La curación del tullido
En Listra, Pablo encontró a un hombre impedido para caminar desde su nacimiento. El hombre escuchaba atentamente la predicación y Pablo, al percibir su fe, le ordenó levantarse. El enfermo comenzó a caminar inmediatamente.
El signo provocó una reacción inesperada. La población, que hablaba la lengua licaonia, creyó que los dioses habían descendido en forma humana. Llamaron Zeus a Bernabé y Hermes a Pablo, porque Pablo era el principal orador. El sacerdote de Zeus preparó sacrificios de animales y coronas ante las puertas de la ciudad.
Pablo y Bernabé rechazaron con firmeza cualquier culto dirigido a ellos. Rasgaron sus vestiduras y proclamaron que eran seres humanos como los demás. Después invitaron a la población a abandonar los ídolos y convertirse al Dios vivo, creador del cielo, de la tierra, del mar y de todo cuanto existe.
Un discurso adaptado al auditorio
El discurso de Listra posee una estructura distinta del discurso de Antioquía de Pisidia. En Listra, Pablo no parte de la historia de Israel ni cita directamente la Ley y los Profetas. Habla a una población pagana y comienza con la creación, la providencia y los bienes de la naturaleza: la lluvia, las cosechas, el alimento y la alegría.
La comparación entre ambos discursos permite identificar un principio fundamental de la evangelización paulina: el contenido central permanece, pero el punto de partida cambia según los oyentes.
- Ante judíos y simpatizantes del judaísmo, Pablo parte de Abraham, Moisés, David, Juan el Bautista y las Escrituras.
- Ante paganos, parte de la creación, la providencia y la falsedad de los ídolos.
- En ambos casos, conduce al reconocimiento del Dios vivo y a la acogida de su acción salvadora.
El discurso de Listra no desarrolla explícitamente la muerte y resurrección de Jesús, quizá porque la escena se interrumpe antes de una exposición más amplia. Lucas, por tanto, conserva dos modelos de anuncio: el discurso bíblico-mesiánico de Antioquía y el discurso creacional dirigido a los paganos.

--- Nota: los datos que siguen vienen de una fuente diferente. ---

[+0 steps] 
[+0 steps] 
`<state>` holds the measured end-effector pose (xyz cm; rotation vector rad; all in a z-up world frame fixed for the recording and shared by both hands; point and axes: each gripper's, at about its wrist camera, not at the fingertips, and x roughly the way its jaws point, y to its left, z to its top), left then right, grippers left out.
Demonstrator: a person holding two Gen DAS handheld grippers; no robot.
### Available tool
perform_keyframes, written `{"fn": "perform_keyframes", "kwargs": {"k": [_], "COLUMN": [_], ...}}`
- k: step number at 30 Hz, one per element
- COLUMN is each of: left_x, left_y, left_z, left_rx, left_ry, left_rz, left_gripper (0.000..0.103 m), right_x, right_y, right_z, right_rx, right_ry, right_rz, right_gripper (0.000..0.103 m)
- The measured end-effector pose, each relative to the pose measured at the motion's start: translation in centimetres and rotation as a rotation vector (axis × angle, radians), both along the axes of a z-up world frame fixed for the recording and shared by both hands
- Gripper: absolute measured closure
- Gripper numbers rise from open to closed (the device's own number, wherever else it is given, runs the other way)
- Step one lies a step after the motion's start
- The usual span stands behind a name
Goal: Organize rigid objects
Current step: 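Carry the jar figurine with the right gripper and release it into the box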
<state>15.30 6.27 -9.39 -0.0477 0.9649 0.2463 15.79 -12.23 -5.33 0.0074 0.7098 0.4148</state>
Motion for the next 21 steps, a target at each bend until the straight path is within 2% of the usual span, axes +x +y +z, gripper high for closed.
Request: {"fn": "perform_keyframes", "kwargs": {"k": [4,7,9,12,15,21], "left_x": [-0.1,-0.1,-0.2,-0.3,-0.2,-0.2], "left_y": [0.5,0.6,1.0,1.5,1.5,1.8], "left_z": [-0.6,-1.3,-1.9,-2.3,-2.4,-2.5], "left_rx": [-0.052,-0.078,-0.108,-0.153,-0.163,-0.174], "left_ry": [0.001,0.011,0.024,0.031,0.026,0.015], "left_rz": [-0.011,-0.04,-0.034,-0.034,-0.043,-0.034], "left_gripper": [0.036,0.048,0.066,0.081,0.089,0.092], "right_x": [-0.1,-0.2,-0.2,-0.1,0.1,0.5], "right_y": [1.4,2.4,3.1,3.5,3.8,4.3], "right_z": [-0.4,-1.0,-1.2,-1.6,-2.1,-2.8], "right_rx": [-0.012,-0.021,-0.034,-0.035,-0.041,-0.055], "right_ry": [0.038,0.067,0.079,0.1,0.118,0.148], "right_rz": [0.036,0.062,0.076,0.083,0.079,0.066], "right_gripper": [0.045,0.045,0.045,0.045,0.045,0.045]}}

De la veneración a la violencia
La multitud apenas pudo ser disuadida de ofrecer sacrificios. Poco después, algunos adversarios procedentes de Antioquía de Pisidia y de Iconio persuadieron a la población contra Pablo. La misma muchedumbre que había querido honrar a los misioneros acabó apedreando a Pablo y arrastrándolo fuera de la ciudad, creyéndolo muerto.

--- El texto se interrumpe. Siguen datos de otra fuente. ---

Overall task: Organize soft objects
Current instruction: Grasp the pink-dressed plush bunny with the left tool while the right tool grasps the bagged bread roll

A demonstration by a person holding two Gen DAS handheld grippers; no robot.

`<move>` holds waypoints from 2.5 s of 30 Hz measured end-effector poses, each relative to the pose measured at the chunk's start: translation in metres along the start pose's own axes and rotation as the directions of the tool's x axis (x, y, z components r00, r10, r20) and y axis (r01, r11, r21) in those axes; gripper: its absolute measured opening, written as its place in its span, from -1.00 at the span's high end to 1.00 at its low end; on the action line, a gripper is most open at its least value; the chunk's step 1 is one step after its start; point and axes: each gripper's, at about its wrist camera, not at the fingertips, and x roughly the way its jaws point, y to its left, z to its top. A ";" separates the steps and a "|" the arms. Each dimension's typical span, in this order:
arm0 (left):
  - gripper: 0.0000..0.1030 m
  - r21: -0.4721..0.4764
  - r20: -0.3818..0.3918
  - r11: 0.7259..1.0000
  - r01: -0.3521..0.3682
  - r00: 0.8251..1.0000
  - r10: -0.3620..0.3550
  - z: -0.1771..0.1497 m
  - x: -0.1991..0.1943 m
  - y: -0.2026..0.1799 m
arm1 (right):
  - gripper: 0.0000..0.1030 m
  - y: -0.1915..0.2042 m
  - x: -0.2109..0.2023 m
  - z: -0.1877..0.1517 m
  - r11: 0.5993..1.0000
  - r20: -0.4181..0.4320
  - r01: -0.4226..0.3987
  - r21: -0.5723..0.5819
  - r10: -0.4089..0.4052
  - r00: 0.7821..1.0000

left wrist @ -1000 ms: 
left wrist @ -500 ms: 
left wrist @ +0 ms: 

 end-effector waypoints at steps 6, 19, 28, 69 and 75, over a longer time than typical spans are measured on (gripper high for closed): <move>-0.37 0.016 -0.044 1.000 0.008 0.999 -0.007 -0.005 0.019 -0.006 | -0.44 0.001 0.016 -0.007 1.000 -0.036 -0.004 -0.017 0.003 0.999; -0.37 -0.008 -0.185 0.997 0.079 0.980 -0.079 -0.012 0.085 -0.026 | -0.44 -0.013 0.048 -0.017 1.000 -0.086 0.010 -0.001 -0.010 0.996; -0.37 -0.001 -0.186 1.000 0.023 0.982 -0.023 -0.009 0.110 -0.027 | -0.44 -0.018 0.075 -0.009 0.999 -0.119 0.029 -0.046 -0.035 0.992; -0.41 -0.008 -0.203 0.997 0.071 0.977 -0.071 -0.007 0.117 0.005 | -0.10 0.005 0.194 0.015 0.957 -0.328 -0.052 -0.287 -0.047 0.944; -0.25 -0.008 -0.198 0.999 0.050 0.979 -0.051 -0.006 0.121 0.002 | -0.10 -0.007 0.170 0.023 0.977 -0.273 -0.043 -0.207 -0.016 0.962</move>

Los discípulos lo rodearon, Pablo se levantó y entró de nuevo en la ciudad. Al día siguiente marchó con Bernabé hacia Derbe. La escena expresa la inestabilidad de la opinión popular y el precio de la misión apostólica. Juan Crisóstomo interpretó esta persecución como una prueba de que las dificultades no anulaban la expansión del Evangelio, sino que podían contribuir a ella.